Le Pen is one of several Rightist figures on the rise in Europe, all touting a populist anti-crime and anti-immigrant message. Throw in job-security issues, negative feelings about the European Union and globalization, wide ranging government corruption, not to mention fear of a Muslim hegemony, and the Euro Right seems to have some real home run potential.
Nationalism, of course, has a bad name to Euro Leftists. Try to follow the logic: The Nazis were an ultranationalist movement, that rained destruction on Europe. They were so bad and so intolerable, that the French fought them for… a scant few weeks before surrendering. Even though these Nazis were, in fact, National Socialists, they are somehow tagged as a “Right-Wing” or Fascist movement. To be sure, these days, “Fascist” has no meaning whatsoever, except as a derisive term used by Socialists and Communists to describe their opponents.
Europe’s first fascist leader, Benito Mussolini, took the name of his party from the Latin word fasces, which referred to a bundle of elm or birch rods (usually containing an ax) used as a symbol of penal authority in ancient Rome. Originally, fascist parties and movements stood for extreme militaristic nationalism, contempt for electoral democracy and political and cultural liberalism, a belief in natural social hierarchy and the rule of elites, and the desire to create a “people’s community”, in which individual interests would be subordinated to the good of the nation.

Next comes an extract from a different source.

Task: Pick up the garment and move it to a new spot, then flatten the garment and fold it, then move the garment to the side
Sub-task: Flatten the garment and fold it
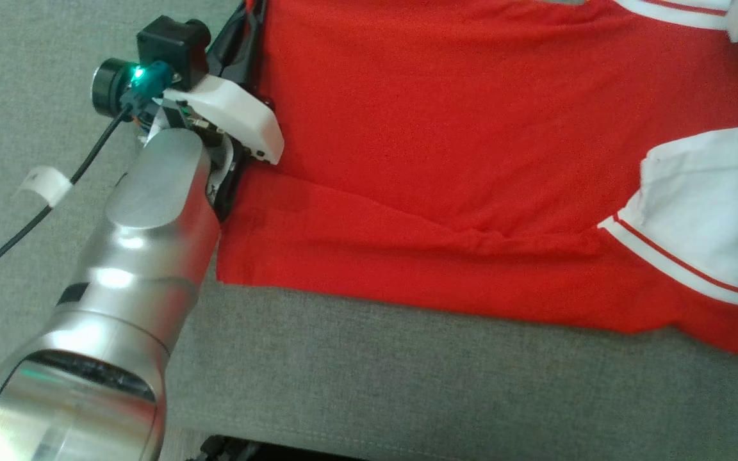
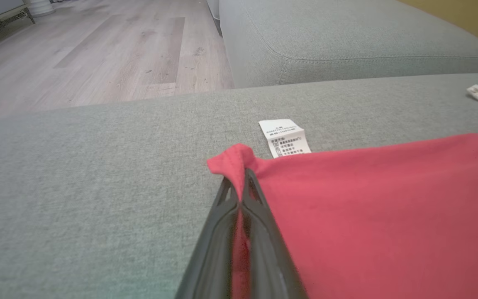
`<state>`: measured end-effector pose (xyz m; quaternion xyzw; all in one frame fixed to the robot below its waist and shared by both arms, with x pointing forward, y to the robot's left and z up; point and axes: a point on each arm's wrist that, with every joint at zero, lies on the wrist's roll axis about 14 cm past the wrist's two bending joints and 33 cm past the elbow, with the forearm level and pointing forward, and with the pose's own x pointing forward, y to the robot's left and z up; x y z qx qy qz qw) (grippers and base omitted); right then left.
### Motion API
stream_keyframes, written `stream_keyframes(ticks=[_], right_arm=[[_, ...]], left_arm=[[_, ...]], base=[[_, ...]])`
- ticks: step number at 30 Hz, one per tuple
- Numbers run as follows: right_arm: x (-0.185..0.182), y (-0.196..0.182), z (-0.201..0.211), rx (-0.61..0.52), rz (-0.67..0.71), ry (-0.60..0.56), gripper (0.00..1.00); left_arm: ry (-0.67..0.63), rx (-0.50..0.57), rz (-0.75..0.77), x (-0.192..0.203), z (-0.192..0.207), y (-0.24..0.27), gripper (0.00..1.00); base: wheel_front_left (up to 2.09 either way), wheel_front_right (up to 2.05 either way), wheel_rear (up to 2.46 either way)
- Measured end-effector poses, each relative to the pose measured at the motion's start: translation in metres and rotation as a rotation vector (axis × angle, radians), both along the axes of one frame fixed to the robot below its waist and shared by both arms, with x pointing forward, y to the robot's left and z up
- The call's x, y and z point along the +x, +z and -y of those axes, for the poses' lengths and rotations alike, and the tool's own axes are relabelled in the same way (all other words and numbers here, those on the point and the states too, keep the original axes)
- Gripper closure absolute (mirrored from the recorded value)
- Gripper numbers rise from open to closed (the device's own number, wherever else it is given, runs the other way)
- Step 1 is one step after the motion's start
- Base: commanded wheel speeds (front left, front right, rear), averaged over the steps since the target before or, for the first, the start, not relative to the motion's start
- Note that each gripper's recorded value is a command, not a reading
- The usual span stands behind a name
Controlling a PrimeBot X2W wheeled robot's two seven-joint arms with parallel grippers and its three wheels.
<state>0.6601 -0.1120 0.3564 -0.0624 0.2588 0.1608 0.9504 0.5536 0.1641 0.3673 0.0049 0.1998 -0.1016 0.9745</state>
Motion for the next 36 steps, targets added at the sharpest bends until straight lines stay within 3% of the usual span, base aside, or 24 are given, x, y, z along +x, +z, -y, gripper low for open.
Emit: stream_keyframes(ticks=[7, 11, 15, 20, 26, 30, 33, 34, 35, 36], right_arm=[[0.010, 0.047, 0.026, 0.095, 0.243, -0.093, 1.00], [-0.009, 0.072, 0.025, 0.189, 0.326, -0.115, 1.00], [-0.049, 0.086, 0.030, 0.295, 0.351, -0.138, 1.00], [-0.105, 0.091, 0.055, 0.393, 0.360, -0.214, 1.00], [-0.185, 0.057, 0.061, 0.440, 0.245, -0.285, 1.00], [-0.210, 0.052, 0.061, 0.453, 0.221, -0.308, 1.00], [-0.213, 0.058, 0.060, 0.467, 0.232, -0.324, 1.00], [-0.214, 0.060, 0.061, 0.473, 0.238, -0.334, 0.51], [-0.215, 0.061, 0.062, 0.472, 0.242, -0.339, 0.00], [-0.217, 0.063, 0.062, 0.463, 0.247, -0.339, 0.00]], left_arm=[[0.039, -0.005, 0.104, 0.013, -0.003, 0.030, 1.00], [0.057, -0.018, 0.159, 0.000, -0.004, 0.043, 1.00], [0.087, -0.021, 0.128, -0.033, -0.010, 0.031, 1.00], [0.088, -0.017, 0.161, -0.046, -0.008, 0.041, 1.00], [0.106, -0.036, 0.147, -0.074, -0.003, 0.035, 1.00], [0.129, -0.043, 0.148, -0.093, -0.003, 0.035, 1.00], [0.126, -0.051, 0.152, -0.105, 0.003, 0.037, 0.52], [0.132, -0.052, 0.152, -0.109, 0.002, 0.037, 0.07], [0.145, -0.053, 0.154, -0.113, 0.000, 0.038, 0.00], [0.169, -0.051, 0.158, -0.117, -0.004, 0.039, 0.00]], base=[[0.00, 0.00, 0.00], [0.00, 0.00, 0.00], [0.00, 0.00, 0.00], [0.00, 0.00, 0.00], [0.00, 0.00, 0.00], [0.00, 0.00, 0.00], [0.00, 0.00, 0.00], [0.00, 0.00, 0.00], [0.00, 0.00, 0.00], [0.00, 0.00, 0.00]])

Let’s see. Most people would not call Stalin a fascist, yet he certainly met every single standard mentioned above. Moreover, aside from their hatred of all things military, the Left in Europe and America fits these criteria, as well.
Contempt for electoral democracy is well evident in the handling of Le Pen in Europe, and the numerous laws never voted on, but created by judicial fiat in the US. Political and cultural liberalism, as properly understood, are completely eliminated by political correctness, and their adherence to the remaining factors is merely self-evident.

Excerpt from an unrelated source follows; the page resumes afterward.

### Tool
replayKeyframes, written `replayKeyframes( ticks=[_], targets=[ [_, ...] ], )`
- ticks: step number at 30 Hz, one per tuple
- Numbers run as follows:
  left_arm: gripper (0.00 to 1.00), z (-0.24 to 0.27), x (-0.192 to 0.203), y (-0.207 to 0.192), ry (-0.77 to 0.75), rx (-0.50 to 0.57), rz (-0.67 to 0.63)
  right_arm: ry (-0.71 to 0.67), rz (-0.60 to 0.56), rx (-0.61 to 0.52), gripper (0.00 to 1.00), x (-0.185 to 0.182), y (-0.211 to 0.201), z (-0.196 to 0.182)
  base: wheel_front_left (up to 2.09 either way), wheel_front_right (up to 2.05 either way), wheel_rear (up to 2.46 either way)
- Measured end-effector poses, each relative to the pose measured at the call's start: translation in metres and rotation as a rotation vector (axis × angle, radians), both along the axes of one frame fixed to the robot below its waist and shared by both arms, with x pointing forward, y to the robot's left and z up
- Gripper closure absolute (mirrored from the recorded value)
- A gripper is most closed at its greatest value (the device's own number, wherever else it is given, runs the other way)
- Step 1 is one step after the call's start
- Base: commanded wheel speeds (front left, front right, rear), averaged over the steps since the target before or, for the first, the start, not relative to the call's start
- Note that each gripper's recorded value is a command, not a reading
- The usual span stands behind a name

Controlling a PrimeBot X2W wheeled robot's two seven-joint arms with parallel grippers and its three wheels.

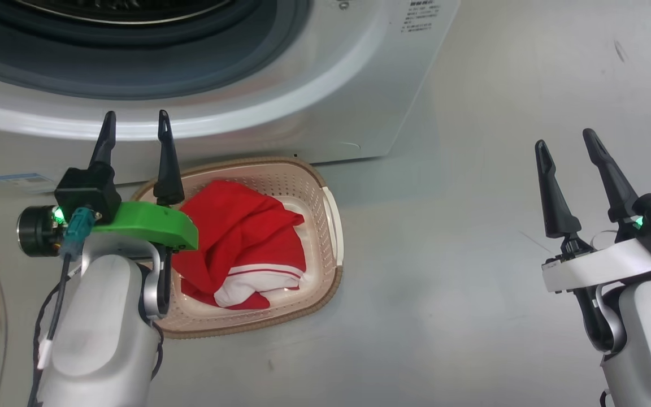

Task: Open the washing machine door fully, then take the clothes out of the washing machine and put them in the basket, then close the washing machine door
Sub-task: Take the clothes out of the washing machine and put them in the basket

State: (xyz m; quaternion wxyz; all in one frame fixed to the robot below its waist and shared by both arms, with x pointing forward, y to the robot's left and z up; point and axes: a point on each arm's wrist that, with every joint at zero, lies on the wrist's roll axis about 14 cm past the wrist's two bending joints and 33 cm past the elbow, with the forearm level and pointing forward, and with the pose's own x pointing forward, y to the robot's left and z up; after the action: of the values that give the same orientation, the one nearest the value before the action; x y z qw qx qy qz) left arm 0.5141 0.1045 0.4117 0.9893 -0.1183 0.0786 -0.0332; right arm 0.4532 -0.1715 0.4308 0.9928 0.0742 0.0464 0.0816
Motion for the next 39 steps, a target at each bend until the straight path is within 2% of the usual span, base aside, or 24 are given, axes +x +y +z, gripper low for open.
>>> replayKeyframes(
  ticks=[7,17,27,39],
  targets=[
    [0.00,0.045,-0.017,0.011,-0.120,0.021,0.020,-0.023,0.025,0.014,0.00,-0.008,0.013,0.012,0.00,0.00,0.00],
    [0.00,0.068,-0.070,0.030,-0.159,0.057,0.062,-0.057,0.049,0.031,0.00,-0.032,0.030,0.032,0.00,0.00,0.00],
    [0.00,0.069,-0.108,0.034,-0.146,0.054,0.072,-0.080,0.026,0.052,0.00,-0.053,0.034,0.046,0.00,0.00,0.00],
    [0.00,0.067,-0.129,0.026,-0.135,0.053,0.048,-0.098,-0.002,0.037,0.00,-0.064,0.027,0.053,0.00,0.00,0.00]
  ],
)
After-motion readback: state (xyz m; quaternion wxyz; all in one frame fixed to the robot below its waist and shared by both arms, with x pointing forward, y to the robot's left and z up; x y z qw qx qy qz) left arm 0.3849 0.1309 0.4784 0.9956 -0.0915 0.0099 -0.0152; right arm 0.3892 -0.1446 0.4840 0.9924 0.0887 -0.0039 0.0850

As you might conclude, it takes copious amounts of denial (maybe even delusion and drugs) to reconcile the positions of the Left. Indeed, the BIG rally against Le Pen will be on May 1–Labor Day in much of the “progressive” world–and also the day in which Le Pen’s National Front Party honors Joan of Arc, the patron saint of France. It truly does boggle the mind to picture French citizens lining up opposite Jeanne d’Arc, but there you have it.
Regarding the Left’s embrace of Arab terrorism, I proffer a simple explanation. Functionally atheistic, and without a single principle that works–or EVER worked, for that matter, they hector Israel under a battle flag identifying the Palestinians as “exploited.” In reality, sated with a sick, self-satisfying Nihilism, and ignoring that the Palestinian Authority is nothing if not fascist, they admire the “militants,” murderous thugs no doubt, that at least believe in something.
Sadly, nowhere is this strangling Nihilism more present than in France, where the once magnificent Catholic culture is now but a museum piece, and Mosque attendance trumps Mass attendance. That 16 percent of the voters supported Le Pen, even if they didn’t agree with all of his positions, shows that there might still be some hope.